Original Wrongs: A Glee Parody
by xxWritingGirlxx
Summary: Parody of the episode "Original Songs"... of course, spoilers. Rated T just in case. Regionals is upon us, and the Glee Club has started to make their set list the day before. There's planning for you! I hope you find it funny! Please R&R :)


**A/N: Yay, another Glee parody! :D Reviews are appreciated! Enjoy: **

Dalton:

Blaine: Since we aren't really doing school work anyway, we might as well throw papers around!

Kurt: Why does Blaine sing EVERY solo? It's like he's Rachel, only worse, because people don't get to belt out notes in the background. We just sing "doo doo doo" the whole time…

Nick: This one time, I sang "dum de dum" louder than everyone else. It felt like a real solo!

Wes: Blaine never even auditions. We just hand him the solos because we know he's better than everyone anyway.

David: If that's not fair, I don't know what is!

Kurt: …

* * *

Glee Club room:

Rachel: This will be an emotional experience for you, mostly because you'll get to hear ME sing. Again. *sings Only Child*

Brittany: You could never top My Headband.

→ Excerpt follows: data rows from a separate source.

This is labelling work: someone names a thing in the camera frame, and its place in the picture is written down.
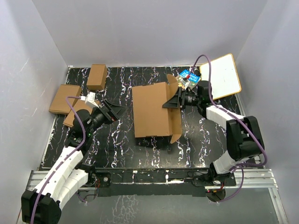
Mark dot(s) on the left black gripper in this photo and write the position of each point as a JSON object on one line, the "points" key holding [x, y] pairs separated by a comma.
{"points": [[110, 115]]}

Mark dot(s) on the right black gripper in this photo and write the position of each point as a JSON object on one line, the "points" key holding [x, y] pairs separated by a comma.
{"points": [[173, 102]]}

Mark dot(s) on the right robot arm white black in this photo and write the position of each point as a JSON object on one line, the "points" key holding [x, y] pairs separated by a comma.
{"points": [[244, 140]]}

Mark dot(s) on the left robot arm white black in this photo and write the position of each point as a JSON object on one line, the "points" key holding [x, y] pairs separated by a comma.
{"points": [[45, 202]]}

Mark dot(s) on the folded brown cardboard box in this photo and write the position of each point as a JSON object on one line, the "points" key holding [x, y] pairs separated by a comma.
{"points": [[79, 105]]}

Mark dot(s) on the blue Treehouse book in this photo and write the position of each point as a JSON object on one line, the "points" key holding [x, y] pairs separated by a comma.
{"points": [[194, 79]]}

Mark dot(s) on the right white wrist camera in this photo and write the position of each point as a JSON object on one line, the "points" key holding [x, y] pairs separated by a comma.
{"points": [[184, 82]]}

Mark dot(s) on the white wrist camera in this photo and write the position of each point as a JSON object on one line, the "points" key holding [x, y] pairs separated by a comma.
{"points": [[89, 100], [184, 82]]}

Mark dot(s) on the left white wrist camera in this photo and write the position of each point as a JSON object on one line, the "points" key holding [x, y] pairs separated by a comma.
{"points": [[89, 100]]}

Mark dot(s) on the white board yellow frame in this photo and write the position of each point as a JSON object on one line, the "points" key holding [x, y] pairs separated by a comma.
{"points": [[224, 77]]}

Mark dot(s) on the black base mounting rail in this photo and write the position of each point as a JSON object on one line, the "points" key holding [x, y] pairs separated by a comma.
{"points": [[107, 182]]}

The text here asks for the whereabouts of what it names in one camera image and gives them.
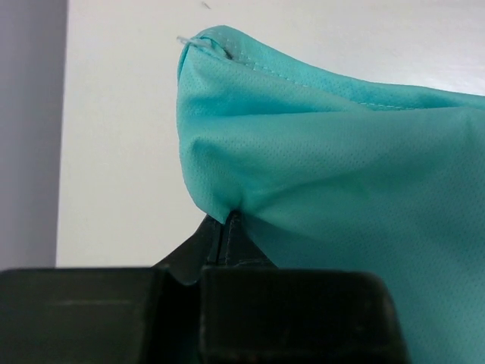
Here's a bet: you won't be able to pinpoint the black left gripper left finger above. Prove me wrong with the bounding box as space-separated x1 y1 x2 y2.
154 215 222 285

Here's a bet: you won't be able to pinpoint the teal green t shirt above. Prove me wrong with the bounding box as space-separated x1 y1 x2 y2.
177 26 484 363

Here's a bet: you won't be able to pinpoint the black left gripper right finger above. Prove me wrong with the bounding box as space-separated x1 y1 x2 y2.
218 211 275 268

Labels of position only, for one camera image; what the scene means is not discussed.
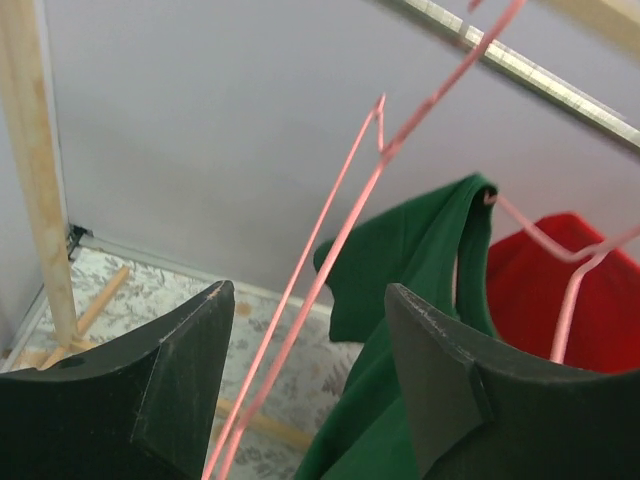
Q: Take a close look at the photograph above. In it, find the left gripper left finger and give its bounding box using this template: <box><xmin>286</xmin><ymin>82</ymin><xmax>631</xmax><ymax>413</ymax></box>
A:
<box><xmin>1</xmin><ymin>280</ymin><xmax>235</xmax><ymax>479</ymax></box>

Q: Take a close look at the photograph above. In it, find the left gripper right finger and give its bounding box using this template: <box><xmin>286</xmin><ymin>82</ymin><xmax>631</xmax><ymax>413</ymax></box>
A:
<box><xmin>385</xmin><ymin>284</ymin><xmax>639</xmax><ymax>479</ymax></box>

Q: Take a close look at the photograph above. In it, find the left wooden clothes rack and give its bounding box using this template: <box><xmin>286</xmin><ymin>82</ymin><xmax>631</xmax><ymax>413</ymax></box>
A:
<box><xmin>0</xmin><ymin>0</ymin><xmax>640</xmax><ymax>454</ymax></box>

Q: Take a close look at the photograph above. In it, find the floral table cloth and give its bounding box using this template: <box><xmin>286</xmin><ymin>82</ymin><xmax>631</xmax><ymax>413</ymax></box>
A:
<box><xmin>0</xmin><ymin>244</ymin><xmax>366</xmax><ymax>480</ymax></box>

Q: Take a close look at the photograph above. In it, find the red t shirt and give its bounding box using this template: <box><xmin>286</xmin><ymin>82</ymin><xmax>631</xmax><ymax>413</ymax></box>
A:
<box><xmin>486</xmin><ymin>231</ymin><xmax>639</xmax><ymax>374</ymax></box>

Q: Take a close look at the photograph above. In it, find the pink hanger under green shirt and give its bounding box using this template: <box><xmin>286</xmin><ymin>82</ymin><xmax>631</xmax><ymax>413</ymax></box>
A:
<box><xmin>482</xmin><ymin>192</ymin><xmax>636</xmax><ymax>364</ymax></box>

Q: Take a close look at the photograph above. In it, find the dark green t shirt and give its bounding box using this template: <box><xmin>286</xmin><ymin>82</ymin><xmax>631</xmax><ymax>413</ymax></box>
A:
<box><xmin>296</xmin><ymin>174</ymin><xmax>497</xmax><ymax>479</ymax></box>

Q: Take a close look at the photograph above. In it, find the pink wire hanger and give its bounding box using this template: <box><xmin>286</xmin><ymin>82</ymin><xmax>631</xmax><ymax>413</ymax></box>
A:
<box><xmin>199</xmin><ymin>0</ymin><xmax>529</xmax><ymax>480</ymax></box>

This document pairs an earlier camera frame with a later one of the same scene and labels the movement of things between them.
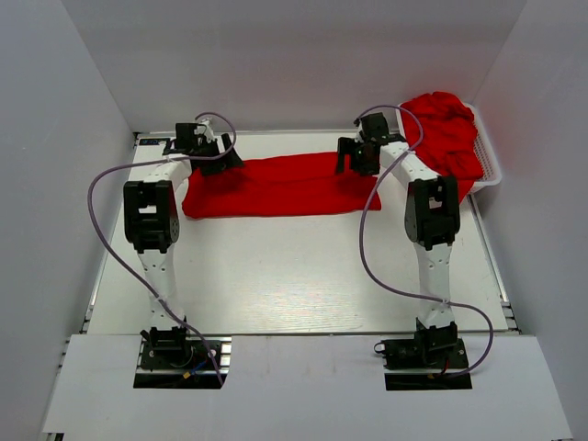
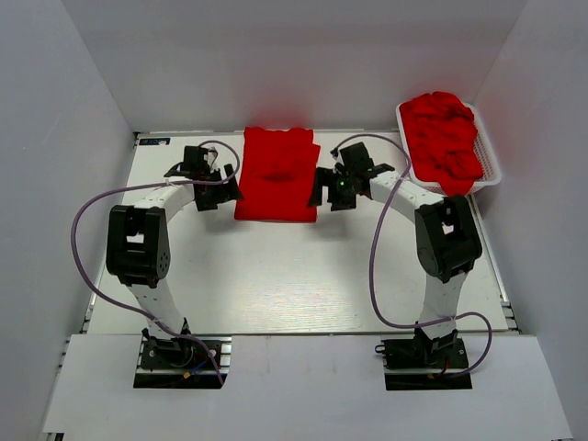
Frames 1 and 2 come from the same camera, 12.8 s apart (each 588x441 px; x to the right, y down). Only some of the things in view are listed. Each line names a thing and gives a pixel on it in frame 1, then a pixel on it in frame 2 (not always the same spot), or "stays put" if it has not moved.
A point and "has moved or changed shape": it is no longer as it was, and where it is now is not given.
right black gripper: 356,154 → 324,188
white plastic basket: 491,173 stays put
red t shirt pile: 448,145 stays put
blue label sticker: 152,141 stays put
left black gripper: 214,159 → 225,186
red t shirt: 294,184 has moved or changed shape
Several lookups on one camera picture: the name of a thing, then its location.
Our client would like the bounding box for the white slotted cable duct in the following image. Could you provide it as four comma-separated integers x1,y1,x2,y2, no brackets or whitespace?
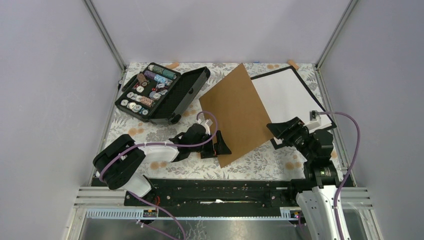
86,207,300,221

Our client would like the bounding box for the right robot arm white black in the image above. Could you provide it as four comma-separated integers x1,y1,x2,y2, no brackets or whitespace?
267,110,351,240

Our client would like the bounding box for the right wooden cork piece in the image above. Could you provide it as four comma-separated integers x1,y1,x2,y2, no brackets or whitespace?
287,59,300,71

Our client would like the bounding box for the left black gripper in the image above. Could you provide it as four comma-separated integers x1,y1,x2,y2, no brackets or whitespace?
190,130,232,159

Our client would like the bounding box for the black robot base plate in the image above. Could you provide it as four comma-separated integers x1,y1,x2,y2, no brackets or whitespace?
91,177,354,218

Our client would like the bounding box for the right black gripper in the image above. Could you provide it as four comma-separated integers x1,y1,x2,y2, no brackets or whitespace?
265,116,314,160

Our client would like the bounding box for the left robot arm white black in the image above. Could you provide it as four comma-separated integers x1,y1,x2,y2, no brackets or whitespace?
92,119,232,206

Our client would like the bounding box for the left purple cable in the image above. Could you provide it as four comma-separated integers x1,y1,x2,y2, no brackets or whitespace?
97,111,220,240

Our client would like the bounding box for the left wooden cork piece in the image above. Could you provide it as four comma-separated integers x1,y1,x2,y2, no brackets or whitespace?
165,62,180,69

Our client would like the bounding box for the wooden cork piece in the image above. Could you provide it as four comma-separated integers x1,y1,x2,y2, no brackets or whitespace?
165,62,180,69
287,59,300,71

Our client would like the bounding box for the brown cardboard backing board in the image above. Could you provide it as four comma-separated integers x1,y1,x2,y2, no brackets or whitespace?
199,63,273,168

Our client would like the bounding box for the black open poker chip case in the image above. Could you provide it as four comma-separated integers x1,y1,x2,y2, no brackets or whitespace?
114,62,211,125

Finn: It SUCKED! Rachel, you have to sing about EMOTIONS!

Rachel: Oh, NOW it makes sense!

* * *

Hallway:

Quinn: *voiceover* Hmm, I feel like making Rachel's life miserable today. Anyway, Finn better have been practicing his prom king acceptance speech, because we are going to win. If we don't, well, I have my methods. So what if they're slightly illegal?

Finn: Ok, so we can get together soon. Aren't you glad I forgave you so suddenly for the whole baby-who-I-thought-was-mine-but-was-actually-Puck's?

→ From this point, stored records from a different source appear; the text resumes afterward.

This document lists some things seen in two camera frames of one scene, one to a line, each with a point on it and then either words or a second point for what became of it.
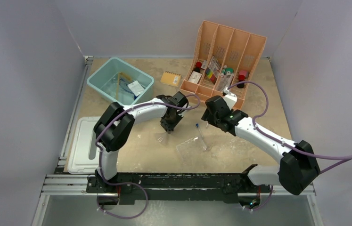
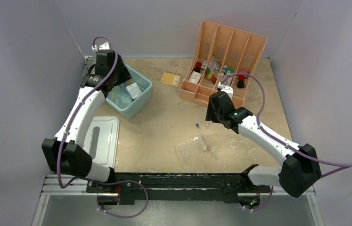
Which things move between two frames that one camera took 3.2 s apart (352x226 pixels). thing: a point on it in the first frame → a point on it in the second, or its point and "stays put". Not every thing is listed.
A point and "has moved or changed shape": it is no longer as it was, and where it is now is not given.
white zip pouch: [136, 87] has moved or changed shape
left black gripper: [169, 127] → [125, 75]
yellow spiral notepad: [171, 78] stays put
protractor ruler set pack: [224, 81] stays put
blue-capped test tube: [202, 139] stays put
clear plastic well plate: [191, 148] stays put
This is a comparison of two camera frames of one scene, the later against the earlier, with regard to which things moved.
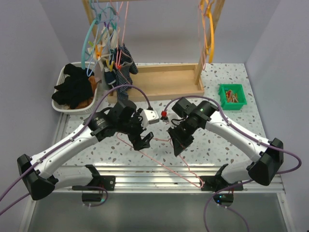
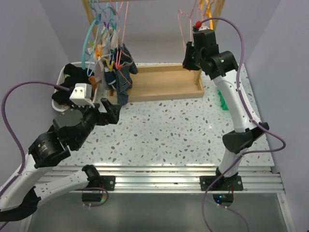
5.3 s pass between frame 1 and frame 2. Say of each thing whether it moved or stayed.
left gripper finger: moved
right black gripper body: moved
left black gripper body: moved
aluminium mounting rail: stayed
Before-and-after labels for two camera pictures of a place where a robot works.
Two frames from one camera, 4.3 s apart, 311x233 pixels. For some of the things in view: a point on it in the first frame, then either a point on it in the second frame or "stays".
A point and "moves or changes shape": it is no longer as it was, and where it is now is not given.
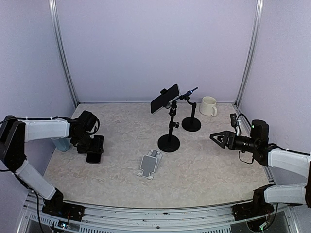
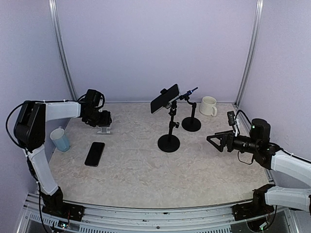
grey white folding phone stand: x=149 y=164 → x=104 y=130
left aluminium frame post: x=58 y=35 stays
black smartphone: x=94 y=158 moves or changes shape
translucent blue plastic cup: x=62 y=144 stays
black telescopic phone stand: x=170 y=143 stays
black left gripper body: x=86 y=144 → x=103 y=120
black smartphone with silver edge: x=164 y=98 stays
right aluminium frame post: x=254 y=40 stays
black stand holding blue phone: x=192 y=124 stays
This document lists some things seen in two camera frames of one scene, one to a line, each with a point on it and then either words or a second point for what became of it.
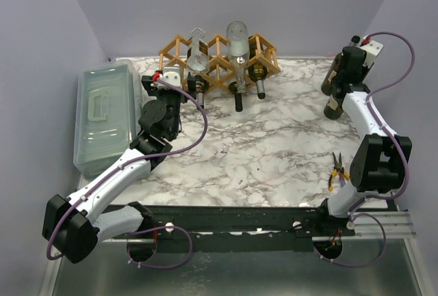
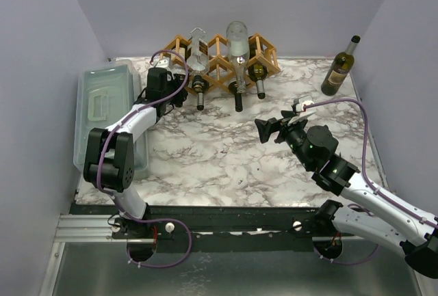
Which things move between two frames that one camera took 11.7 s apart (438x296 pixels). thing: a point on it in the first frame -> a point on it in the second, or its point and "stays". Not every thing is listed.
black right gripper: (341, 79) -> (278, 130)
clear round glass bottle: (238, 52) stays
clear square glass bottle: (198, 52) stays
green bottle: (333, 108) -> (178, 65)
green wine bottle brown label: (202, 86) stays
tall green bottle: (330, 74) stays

Quinn: Wait, I had a baby?

Finn: God, Rachel cheating on me when we were on a break and she was upset and didn't even go that far is way worse than you and Puck having a baby together and not telling me!

Quinn: Agreed, but seriously, what baby?

* * *

Glee Club room:

Schue: Well, My Chemical Romance has banned us from doing their songs. Strangely, they seem to have the same handwriting as Sue.

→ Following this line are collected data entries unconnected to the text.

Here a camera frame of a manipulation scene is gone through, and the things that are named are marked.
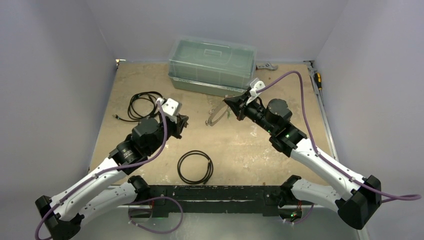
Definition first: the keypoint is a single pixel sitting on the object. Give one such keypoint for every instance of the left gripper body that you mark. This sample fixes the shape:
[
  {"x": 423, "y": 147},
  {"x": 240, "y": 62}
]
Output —
[{"x": 173, "y": 128}]

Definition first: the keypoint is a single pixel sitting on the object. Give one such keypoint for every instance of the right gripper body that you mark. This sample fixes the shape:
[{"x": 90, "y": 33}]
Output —
[{"x": 243, "y": 108}]

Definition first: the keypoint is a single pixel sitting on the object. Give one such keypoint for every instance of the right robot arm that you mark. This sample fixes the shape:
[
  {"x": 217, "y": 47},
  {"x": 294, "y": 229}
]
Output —
[{"x": 347, "y": 193}]

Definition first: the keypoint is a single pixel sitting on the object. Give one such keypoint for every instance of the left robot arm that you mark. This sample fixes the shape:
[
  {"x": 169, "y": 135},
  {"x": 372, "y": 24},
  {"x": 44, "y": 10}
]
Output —
[{"x": 111, "y": 183}]

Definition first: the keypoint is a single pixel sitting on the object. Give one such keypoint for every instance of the silver adjustable wrench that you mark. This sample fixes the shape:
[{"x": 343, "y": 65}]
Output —
[{"x": 267, "y": 66}]

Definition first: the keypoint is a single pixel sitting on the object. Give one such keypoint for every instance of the yellow black screwdriver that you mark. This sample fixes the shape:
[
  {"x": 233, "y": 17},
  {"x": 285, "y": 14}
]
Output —
[{"x": 318, "y": 80}]

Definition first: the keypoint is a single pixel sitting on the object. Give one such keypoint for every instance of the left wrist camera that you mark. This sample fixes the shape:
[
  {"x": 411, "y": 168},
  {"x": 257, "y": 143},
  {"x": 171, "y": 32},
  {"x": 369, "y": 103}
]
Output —
[{"x": 169, "y": 106}]

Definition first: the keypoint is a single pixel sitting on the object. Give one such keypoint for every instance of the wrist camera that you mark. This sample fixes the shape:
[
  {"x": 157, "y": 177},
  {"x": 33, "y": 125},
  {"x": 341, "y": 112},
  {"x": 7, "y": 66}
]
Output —
[
  {"x": 169, "y": 106},
  {"x": 255, "y": 87}
]

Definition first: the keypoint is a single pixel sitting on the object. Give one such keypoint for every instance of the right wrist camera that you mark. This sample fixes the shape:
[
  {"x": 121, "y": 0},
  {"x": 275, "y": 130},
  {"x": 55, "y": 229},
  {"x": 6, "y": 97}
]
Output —
[{"x": 255, "y": 87}]

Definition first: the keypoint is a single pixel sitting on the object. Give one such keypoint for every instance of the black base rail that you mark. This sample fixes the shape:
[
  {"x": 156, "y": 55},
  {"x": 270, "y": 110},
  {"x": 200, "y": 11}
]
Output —
[{"x": 266, "y": 200}]

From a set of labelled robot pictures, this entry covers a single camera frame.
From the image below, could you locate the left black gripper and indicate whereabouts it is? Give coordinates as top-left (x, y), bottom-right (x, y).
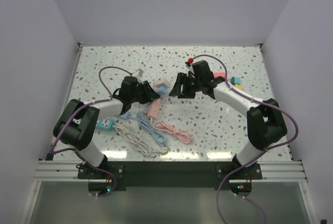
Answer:
top-left (130, 80), bottom-right (160, 104)

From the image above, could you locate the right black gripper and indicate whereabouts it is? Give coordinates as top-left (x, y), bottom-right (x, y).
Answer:
top-left (169, 73), bottom-right (202, 100)

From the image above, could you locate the pink power strip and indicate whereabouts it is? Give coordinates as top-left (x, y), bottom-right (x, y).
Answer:
top-left (147, 98), bottom-right (161, 119)

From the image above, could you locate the blue power strip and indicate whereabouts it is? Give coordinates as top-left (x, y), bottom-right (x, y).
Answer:
top-left (117, 111), bottom-right (131, 120)

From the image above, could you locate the red pink plug adapter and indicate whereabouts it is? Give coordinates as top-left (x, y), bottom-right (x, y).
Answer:
top-left (213, 72), bottom-right (225, 78)

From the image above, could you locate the pink cord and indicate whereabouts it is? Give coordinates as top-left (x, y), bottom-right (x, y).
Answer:
top-left (149, 116), bottom-right (195, 144)

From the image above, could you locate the white cord of teal strip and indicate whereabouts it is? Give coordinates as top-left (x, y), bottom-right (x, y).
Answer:
top-left (113, 122), bottom-right (171, 159)

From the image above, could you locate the light blue plug adapter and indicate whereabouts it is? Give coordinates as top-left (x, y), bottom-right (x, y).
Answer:
top-left (230, 77), bottom-right (241, 85)

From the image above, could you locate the teal power strip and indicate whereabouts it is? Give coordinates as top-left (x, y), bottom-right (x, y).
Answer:
top-left (95, 118), bottom-right (114, 131)

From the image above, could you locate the yellow plug adapter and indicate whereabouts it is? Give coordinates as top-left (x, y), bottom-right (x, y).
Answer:
top-left (235, 84), bottom-right (243, 90)

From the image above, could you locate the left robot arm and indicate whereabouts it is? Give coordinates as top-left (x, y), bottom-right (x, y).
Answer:
top-left (50, 76), bottom-right (160, 178)

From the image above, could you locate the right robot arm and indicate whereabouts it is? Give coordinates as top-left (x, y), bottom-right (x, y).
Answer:
top-left (169, 59), bottom-right (287, 179)

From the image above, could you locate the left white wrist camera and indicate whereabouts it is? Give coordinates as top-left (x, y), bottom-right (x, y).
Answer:
top-left (132, 69), bottom-right (144, 84)

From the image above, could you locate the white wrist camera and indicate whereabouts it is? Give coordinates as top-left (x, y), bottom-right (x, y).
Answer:
top-left (185, 58), bottom-right (195, 77)
top-left (132, 69), bottom-right (144, 84)

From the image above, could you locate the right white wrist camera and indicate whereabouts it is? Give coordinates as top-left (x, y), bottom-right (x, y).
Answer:
top-left (185, 58), bottom-right (195, 77)

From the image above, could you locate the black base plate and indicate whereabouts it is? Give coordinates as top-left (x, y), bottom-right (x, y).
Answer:
top-left (76, 161), bottom-right (263, 196)

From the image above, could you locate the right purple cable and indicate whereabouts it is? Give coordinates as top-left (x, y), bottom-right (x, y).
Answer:
top-left (194, 54), bottom-right (299, 224)

Rachel: Mr. Schue, I think we should do original songs.

Glee Club: Pshh, don't be ridiculous, Rachel!

Schue: Rachel, please. Finn has some much better ideas. He suggested that we sing songs!

Rachel: …

Quinn: I agree with Rachel.

Glee Club and Mr. Schue: Original songs sound awesome!

* * *

Dalton:

Kurt: Pavarotti died.

Trent: I knew we shouldn't have a given a bird to every single Warbler! One of them was bound to be allergic or just a bird… MURDERER!

Kurt: He was my only friend. I have no friends in Dalton, no friends in McKinley. Nope, not a single one.

Blaine: …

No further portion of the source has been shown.